**TASK INSTRUCTIONS**
Transcribe these records exactly, dropping every picture.

**INFORMATION GIVEN**
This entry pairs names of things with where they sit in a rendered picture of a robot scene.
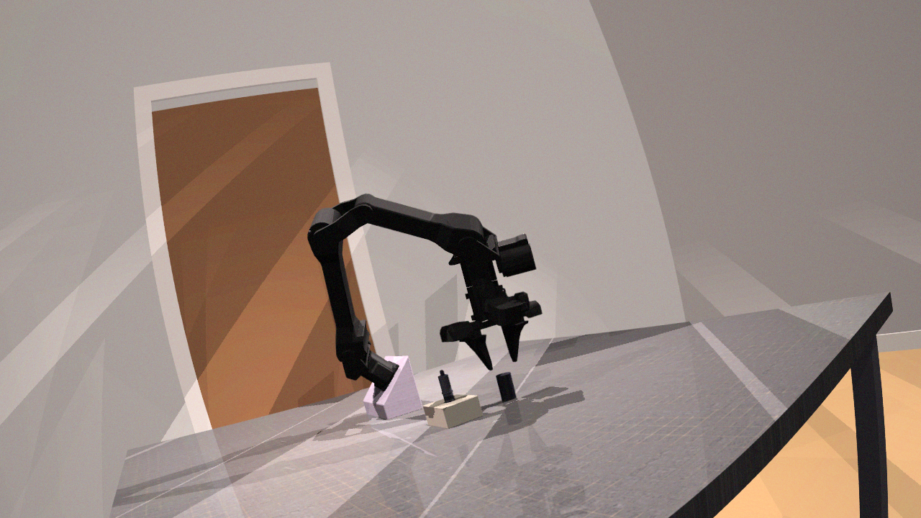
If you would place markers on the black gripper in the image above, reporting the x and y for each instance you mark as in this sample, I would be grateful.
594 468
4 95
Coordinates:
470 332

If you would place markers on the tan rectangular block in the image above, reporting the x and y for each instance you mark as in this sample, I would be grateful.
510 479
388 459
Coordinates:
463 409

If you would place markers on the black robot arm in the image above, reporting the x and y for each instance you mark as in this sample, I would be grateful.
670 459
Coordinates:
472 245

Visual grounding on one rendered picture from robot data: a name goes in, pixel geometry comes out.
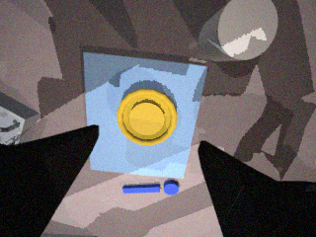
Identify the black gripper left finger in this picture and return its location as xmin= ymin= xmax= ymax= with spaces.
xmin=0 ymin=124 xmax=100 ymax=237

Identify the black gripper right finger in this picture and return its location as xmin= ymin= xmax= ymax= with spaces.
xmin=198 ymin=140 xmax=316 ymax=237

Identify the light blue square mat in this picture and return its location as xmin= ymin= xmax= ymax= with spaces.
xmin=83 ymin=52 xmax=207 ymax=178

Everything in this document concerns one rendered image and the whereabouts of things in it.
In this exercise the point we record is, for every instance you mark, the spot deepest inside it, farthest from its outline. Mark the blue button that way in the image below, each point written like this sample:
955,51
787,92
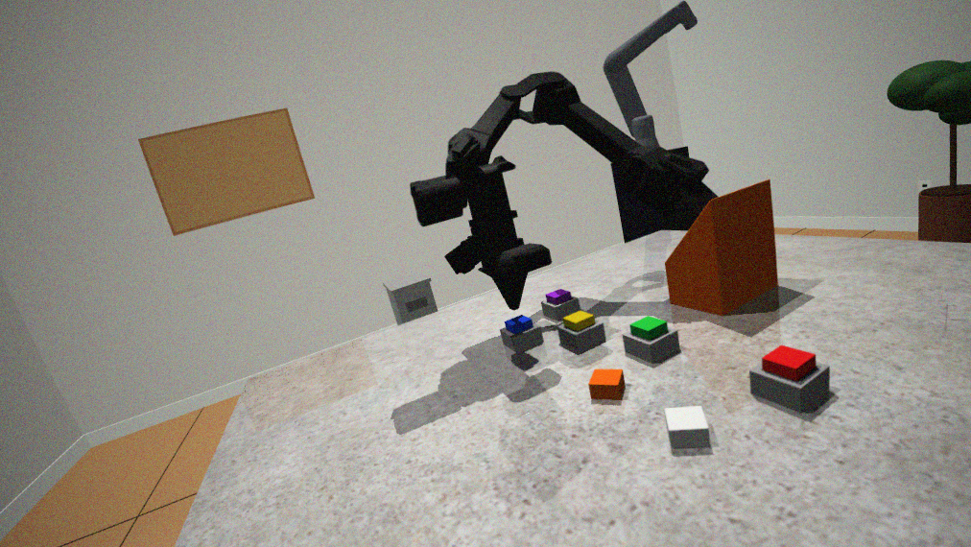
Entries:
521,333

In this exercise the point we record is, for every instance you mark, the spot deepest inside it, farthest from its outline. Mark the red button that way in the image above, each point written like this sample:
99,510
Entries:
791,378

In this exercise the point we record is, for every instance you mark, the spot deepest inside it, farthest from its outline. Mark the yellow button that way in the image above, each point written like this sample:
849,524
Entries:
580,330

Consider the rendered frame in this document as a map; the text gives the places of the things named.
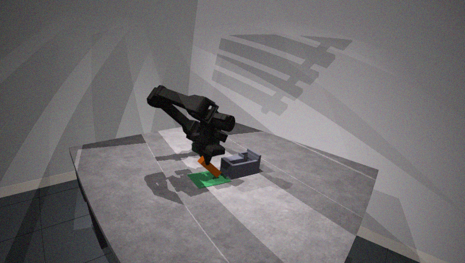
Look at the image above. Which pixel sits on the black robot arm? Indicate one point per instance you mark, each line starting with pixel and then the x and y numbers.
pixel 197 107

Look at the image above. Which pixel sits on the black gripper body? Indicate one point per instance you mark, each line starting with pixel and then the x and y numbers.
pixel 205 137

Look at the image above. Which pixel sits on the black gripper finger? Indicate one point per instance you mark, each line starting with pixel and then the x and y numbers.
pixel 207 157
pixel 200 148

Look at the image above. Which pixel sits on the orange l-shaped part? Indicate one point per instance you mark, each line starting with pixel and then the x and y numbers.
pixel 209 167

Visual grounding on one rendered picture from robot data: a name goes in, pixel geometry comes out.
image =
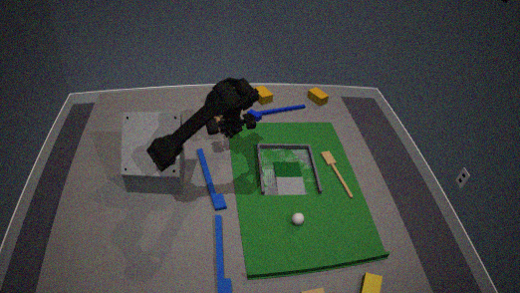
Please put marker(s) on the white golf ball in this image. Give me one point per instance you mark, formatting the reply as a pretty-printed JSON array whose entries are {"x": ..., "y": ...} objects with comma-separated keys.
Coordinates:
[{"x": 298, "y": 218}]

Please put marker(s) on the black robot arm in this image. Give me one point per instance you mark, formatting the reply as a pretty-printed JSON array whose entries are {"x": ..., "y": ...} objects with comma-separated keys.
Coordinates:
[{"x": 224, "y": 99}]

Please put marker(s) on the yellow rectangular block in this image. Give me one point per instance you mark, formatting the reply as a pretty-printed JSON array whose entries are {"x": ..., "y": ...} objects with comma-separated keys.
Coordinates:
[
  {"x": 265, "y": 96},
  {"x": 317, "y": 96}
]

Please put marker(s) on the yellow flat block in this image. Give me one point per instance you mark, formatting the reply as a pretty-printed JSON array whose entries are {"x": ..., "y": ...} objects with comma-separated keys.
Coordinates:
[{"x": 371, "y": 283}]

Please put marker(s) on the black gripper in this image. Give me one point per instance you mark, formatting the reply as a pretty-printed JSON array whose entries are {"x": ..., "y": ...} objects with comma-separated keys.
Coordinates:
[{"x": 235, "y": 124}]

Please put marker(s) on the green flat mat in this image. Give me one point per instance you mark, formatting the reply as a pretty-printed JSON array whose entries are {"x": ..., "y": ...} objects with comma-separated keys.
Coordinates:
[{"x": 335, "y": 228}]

**EXERCISE RESULT**
This entry pairs names of things with where they sit in a rendered picture of a robot scene.
If you would place markers on the black gripper in the image above, reporting the x and y for each instance you mark as in this sample, I would be grateful.
594 468
4 95
Coordinates:
470 332

If you would place markers on the tan rectangular block in the image above, reporting the x and y for each instance you mark as in this sample, I would be grateful.
510 479
388 459
Coordinates:
463 409

If you would place markers on the black robot arm in the image above, reporting the x and y for each instance you mark as in this sample, I would be grateful.
670 459
Coordinates:
472 245

Visual grounding on one rendered picture from robot data: a name goes in, pixel geometry comes out.
Identify the black gripper left finger in this picture and return its location as xmin= ymin= xmax= ymax= with spaces.
xmin=0 ymin=124 xmax=100 ymax=237

Identify the black gripper right finger in this picture and return its location as xmin= ymin= xmax= ymax= with spaces.
xmin=198 ymin=140 xmax=316 ymax=237

Identify the light blue square mat in this picture and return its location as xmin= ymin= xmax= ymax= with spaces.
xmin=83 ymin=52 xmax=207 ymax=178

Everything in this document concerns one rendered image and the whereabouts of things in it.
In this exercise the point we record is, for every instance you mark, the spot deepest inside it, farthest from its outline. Mark the blue button that way in the image below, each point written like this sample:
955,51
787,92
Entries:
521,333

In this exercise the point we record is, for every instance you mark, the spot deepest inside it, farthest from its outline. Mark the red button that way in the image above, each point written like this sample:
99,510
Entries:
791,378

In this exercise the point we record is, for every instance you mark, the spot deepest inside it, farthest from its outline. Mark the yellow button that way in the image above, each point written like this sample:
849,524
Entries:
580,330

Consider the rendered frame in this document as a map; the text gives the places of the things named.
Look at the image above. Which pixel sits on the black robot arm? Indicate one point per instance you mark, each line starting with pixel and then the x and y numbers.
pixel 197 107

Look at the image above. Which pixel sits on the black gripper body? Indicate one point per instance you mark, each line starting with pixel and then the x and y numbers.
pixel 205 137

Look at the image above. Which pixel sits on the black gripper finger? Indicate one point per instance you mark, each line starting with pixel and then the x and y numbers.
pixel 207 157
pixel 200 148

Look at the image above. Which pixel sits on the orange l-shaped part? Indicate one point per instance you mark, each line starting with pixel and then the x and y numbers.
pixel 209 167

Visual grounding on one rendered picture from robot data: a name goes in, pixel geometry comes out.
image =
Please put marker(s) on the white golf ball in this image. Give me one point per instance you mark, formatting the reply as a pretty-printed JSON array whose entries are {"x": ..., "y": ...} objects with comma-separated keys.
Coordinates:
[{"x": 298, "y": 218}]

Please put marker(s) on the black robot arm in this image. Give me one point per instance you mark, formatting the reply as a pretty-printed JSON array whose entries are {"x": ..., "y": ...} objects with comma-separated keys.
Coordinates:
[{"x": 224, "y": 99}]

Please put marker(s) on the yellow rectangular block in this image. Give me one point per instance you mark, formatting the reply as a pretty-printed JSON array whose entries are {"x": ..., "y": ...} objects with comma-separated keys.
Coordinates:
[
  {"x": 265, "y": 96},
  {"x": 317, "y": 96}
]

Please put marker(s) on the yellow flat block in this image. Give me one point per instance you mark, formatting the reply as a pretty-printed JSON array whose entries are {"x": ..., "y": ...} objects with comma-separated keys.
Coordinates:
[{"x": 371, "y": 283}]

Please put marker(s) on the black gripper in this image. Give me one point per instance you mark, formatting the reply as a pretty-printed JSON array whose entries are {"x": ..., "y": ...} objects with comma-separated keys.
Coordinates:
[{"x": 235, "y": 124}]

Please put marker(s) on the green flat mat in this image. Give me one point per instance you mark, formatting the reply as a pretty-printed JSON array whose entries are {"x": ..., "y": ...} objects with comma-separated keys.
Coordinates:
[{"x": 335, "y": 228}]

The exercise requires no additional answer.